Jesus ressuscitado realiza várias iniciativas para desvendar aos discípulos, e por eles, a toda a humanidade, a novidade do seu ser e do seu agir. Encontros pessoais e comunitários, marchas e refeições, diálogos e provações. Presenças surpreendentes, ausências súbitas e apresentação das cicatrizes da paixão. Hoje, o relato do Evangelho oferece-nos uma “amostra” de algumas destas iniciativas que realçam a sua divina misericórdia. (Jo 20, 19-31).
A desolação dos discípulos contrasta fortemente com a coragem de Jesus ressuscitado. Eles, amedrontados, estão refugiados em casa trancada, a temerem o que lhes podia acontecer na sequência da condenação do seu Mestre. Este, destemido, apresenta-se no meio deles, sereno e ousado, e saúda-os amigavelmente, desejando-lhes a paz. O contraste não pode ser mais radical e provocador. A atitude de Jesus surpreende-os completamente e deixa-os expectantes. Eles ainda não o haviam reconhecido. Que carga de medo inibidor! Que urgência da “purificação” do coração e da mente para iniciar o caminho da fé no ressuscitado! Que importância atribuída à jovem comunidade reunida em assembleia neste “arranque” decisivo!
Jesus toma a iniciativa e coloca-se no meio deles. Ele é o centro para onde todos convergem e donde cada um parte em missão, para ir ao encontro das pessoas e anunciar-lhes o amor com que Deus as ama e o apelo que lhes faz para viverem como irmãos em comunidade. Que belo “desenho” da Igreja germinal que servirá sempre de referência para atestar a autenticidade das nossas atitudes e a beleza da nossa comunhão.

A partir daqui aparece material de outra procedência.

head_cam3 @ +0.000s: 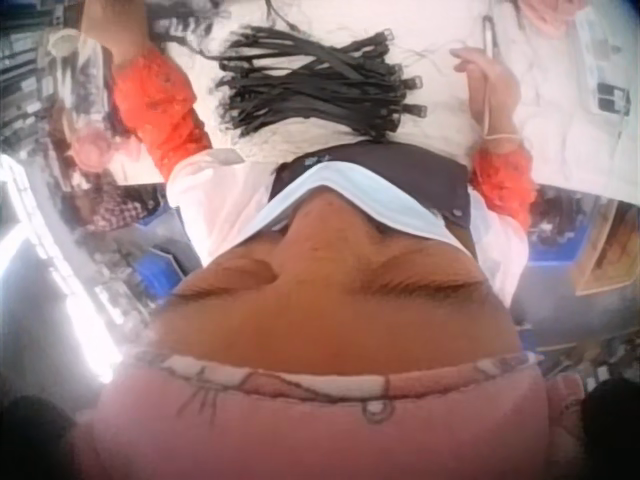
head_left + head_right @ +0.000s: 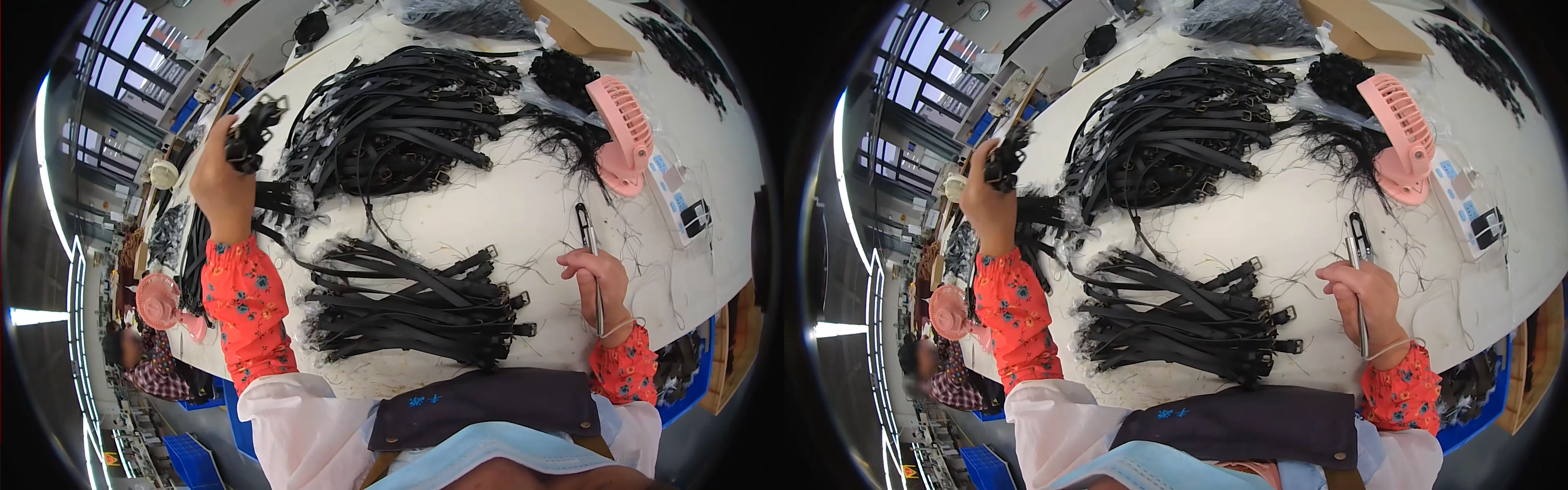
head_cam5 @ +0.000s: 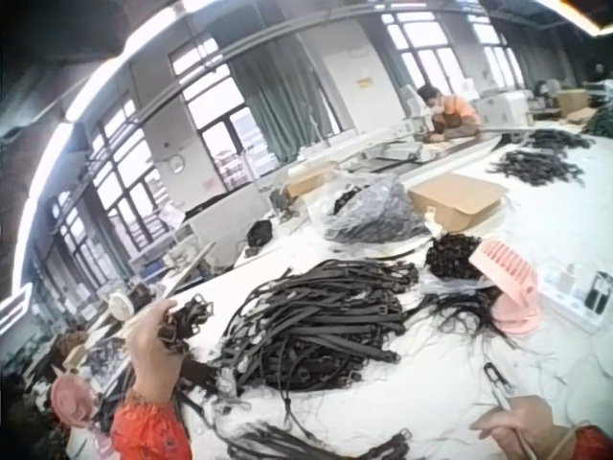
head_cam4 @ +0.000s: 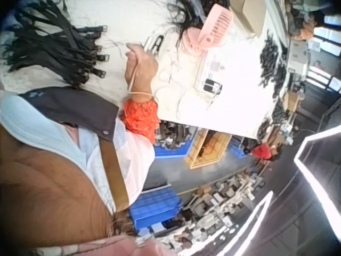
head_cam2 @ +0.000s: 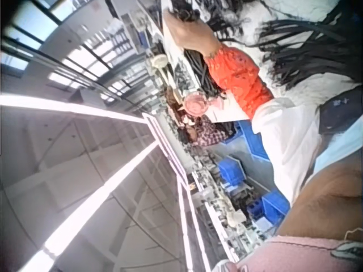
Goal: The person sits at a workbench in a factory setting, handling black hair accessories with metal buckles. They use a metal tool to manipulate the ends of the accessories, likely securing or adjusting the components. The person repeatedly picks up items from a pile, works on them, and places them back down.
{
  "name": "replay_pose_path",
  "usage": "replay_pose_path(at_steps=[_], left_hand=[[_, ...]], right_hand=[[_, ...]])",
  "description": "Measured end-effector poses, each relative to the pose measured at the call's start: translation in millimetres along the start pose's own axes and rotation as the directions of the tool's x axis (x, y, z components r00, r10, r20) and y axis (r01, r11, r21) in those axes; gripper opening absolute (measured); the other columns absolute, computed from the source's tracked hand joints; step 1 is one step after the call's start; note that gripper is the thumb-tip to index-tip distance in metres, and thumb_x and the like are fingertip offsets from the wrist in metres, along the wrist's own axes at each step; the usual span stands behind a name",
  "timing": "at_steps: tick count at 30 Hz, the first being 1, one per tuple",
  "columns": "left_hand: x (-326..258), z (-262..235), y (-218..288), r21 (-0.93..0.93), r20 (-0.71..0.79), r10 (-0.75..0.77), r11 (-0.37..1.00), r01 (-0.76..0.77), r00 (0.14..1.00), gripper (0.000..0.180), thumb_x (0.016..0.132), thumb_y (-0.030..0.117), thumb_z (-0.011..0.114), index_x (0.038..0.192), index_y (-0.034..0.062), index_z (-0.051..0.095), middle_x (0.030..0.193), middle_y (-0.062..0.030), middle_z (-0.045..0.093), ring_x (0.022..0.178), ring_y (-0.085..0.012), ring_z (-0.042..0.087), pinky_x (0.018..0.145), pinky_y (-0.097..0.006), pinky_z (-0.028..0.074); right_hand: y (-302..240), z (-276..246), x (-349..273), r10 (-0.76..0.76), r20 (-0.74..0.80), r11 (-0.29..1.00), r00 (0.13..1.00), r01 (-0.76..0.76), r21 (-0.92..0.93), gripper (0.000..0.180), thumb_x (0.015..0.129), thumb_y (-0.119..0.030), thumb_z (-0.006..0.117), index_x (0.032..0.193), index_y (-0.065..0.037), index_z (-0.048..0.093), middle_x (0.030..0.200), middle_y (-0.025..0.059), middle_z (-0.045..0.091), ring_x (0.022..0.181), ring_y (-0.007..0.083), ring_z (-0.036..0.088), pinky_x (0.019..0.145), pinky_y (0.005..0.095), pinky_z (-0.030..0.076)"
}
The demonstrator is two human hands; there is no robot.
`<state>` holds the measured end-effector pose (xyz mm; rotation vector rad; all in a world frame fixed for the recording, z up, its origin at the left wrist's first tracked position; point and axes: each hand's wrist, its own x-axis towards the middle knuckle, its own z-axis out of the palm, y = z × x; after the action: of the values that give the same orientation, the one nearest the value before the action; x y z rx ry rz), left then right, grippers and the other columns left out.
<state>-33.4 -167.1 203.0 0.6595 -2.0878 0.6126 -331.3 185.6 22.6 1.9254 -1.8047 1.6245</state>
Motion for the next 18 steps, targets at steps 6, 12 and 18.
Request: replay_pose_path(at_steps=[6,12,18], left_hand=[[7,79,22,-0.148,0.309,0.076,0.988,-0.03,0.948,0.049,0.071,-0.005,0.067,0.116,0.0135,0.059,0.097,-0.0126,0.069,0.087,-0.0361,0.067,0.073,-0.043,0.053],[7,200,34,-0.433,0.47,0.16,0.899,0.068,0.868,0.049,0.075,0.005,0.071,0.123,0.0134,0.062,0.125,-0.0132,0.062,0.115,-0.0353,0.059,0.093,-0.043,0.051],[5,275,40,-0.152,0.695,0.056,0.986,0.07,0.716,0.094,0.077,0.049,0.079,0.154,0.0179,0.035,0.15,-0.0212,0.045,0.14,-0.0367,0.042,0.115,-0.055,0.032]], right_hand=[[-2,-3,0,0.065,0.048,0.997,0.997,-0.063,-0.042,0.013,0.097,-0.005,0.054,0.105,-0.007,0.063,0.078,0.0097,0.066,0.062,0.0217,0.064,0.057,0.0329,0.049],[-2,-3,2,0.052,0.011,0.997,0.999,-0.052,-0.056,0.013,0.097,-0.006,0.053,0.105,-0.008,0.064,0.077,0.0093,0.066,0.062,0.0228,0.063,0.058,0.0341,0.048],[3,-3,-2,0.095,0.039,0.994,0.995,-0.092,-0.066,0.012,0.095,-0.008,0.056,0.104,-0.01,0.064,0.075,0.0072,0.067,0.062,0.0238,0.062,0.058,0.0363,0.048]])
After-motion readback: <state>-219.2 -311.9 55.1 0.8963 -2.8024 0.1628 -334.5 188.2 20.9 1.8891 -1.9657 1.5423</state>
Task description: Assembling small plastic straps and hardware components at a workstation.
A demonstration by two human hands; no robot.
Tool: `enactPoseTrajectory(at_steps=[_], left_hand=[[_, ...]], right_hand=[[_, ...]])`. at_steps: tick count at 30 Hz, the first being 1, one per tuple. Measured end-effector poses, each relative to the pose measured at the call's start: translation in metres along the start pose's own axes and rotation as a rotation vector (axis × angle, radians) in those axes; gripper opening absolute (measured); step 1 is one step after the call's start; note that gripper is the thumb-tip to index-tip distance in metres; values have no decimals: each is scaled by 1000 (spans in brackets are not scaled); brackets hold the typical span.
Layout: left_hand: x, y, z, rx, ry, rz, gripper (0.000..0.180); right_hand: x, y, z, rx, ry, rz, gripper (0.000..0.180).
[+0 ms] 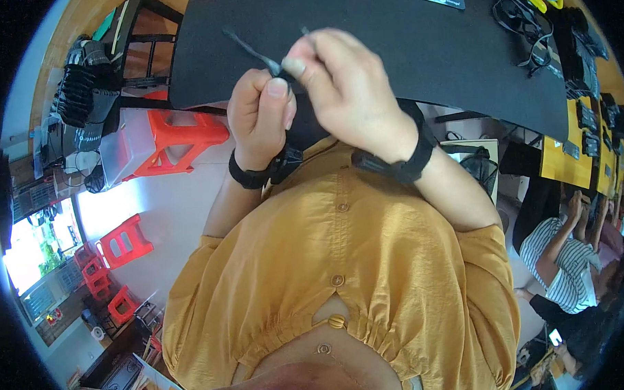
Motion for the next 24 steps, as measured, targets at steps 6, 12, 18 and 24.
enactPoseTrajectory(at_steps=[6, 12, 18, 24], left_hand=[[2, -11, -9, 240, -84, 121, 18], [-4, -13, 5, 414, -50, 126, 18], [-8, -7, 5, 420, -110, -45, 17], [-20, -2, 1, 339, -190, -143, 22]], right_hand=[[18, 17, 19, -27, 26, -140, 15], [-5, 4, 5, 126, -190, -69, 12], [2, 2, 0, -53, -269, 135, 42], [6, 8, -3, 155, -121, 214, 24]])
Point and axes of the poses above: each hand's wrist, its own z-axis towards the middle knuckle, its own x-axis out of the back of the hand, y = z × x, the point moved 9 cm from there along z, towards the middle knuckle, and after that the axes turned 3 degrees about -x, right-handed, at the moved point
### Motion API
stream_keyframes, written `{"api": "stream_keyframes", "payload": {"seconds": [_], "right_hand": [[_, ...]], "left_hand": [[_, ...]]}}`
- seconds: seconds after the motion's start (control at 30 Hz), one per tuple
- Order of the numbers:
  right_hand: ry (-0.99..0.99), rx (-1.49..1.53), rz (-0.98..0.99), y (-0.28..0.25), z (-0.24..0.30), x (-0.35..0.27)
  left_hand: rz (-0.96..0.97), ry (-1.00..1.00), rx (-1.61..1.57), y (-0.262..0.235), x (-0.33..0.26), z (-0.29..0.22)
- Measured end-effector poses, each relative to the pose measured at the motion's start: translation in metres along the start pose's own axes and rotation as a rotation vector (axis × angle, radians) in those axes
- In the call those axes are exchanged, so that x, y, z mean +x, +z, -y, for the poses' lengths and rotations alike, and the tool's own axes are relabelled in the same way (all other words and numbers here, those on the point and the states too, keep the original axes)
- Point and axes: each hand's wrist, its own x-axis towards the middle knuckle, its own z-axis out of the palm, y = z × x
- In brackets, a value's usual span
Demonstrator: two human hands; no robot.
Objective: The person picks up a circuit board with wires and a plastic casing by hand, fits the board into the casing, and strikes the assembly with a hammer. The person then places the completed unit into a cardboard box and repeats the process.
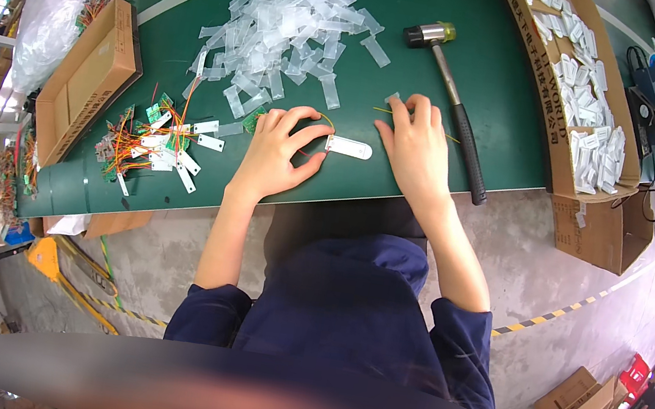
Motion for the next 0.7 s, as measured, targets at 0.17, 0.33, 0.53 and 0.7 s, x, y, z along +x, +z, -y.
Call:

João, o narrador do acontecido – adianta que foi no 1º. dia da semana que é o domingo. Esta referência tem enorme importância histórica e cultural, pois testemunha as raízes pascais do Dia do Senhor, da assembleia cristã que faz a sua celebração comunitária, da certeza de que “Ele está no meio de nós”. Como os cristãos de Cartago, somos convidados a afirmar: Sem domingo, não podemos viver! Que arrojo de fé em contraste com a onda crescente de insensibilidade espiritual face à riqueza do domingo e da tendência para a sua substituição por outras ocupações e entreténs. É tarefa urgente da nova evangelização anunciar e repor as prioridades na escala de valores que humanizam a sociedade e elevam a realização integral da dignidade humana.
A acção de Jesus no encontro com os discípulos prossegue de modo exemplar para quem se inicia na fé pascal: acolher a paz, aceitar o envio, receber o Espírito, perdoar e ser perdoado, reconhecer e venerar nas chagas do mundo as cicatrizes das feridas do Crucificado/Ressuscitado, abrir-se à fé de adoração e ser coerente em atitudes práticas. Que belo e estimulante caminho!
Que reforço dá ao nosso espírito inquieto, sempre em busca, a afirmação de Jesus: “Felizes os que acreditam sem terem visto”. É a felicidade de quem encontra e sabe passar “dos olhos ao coração”, do visível ao Invisível, do aparente ao Real, das chagas dos crucificados na terra à vida nova do Ressuscitado presente em tantos gestos de amor e de serviço humilde. De facto, Ele fica e vive connosco. Ele sonha uma humanidade renovada e envia-nos em missão.
Jesus sempre no meio de nós: está em cada beijo e em cada abraço de família; na oração e no compromisso da comunidade, no grupo solidário, que semeia a esperança e o bem e se esforça por buscar a verdade e promover o progresso. Jesus sempre no meio do coração do mundo como alento e dinamismo de toda a humanidade ( cf. Pastoral das Prisões, Sevilha).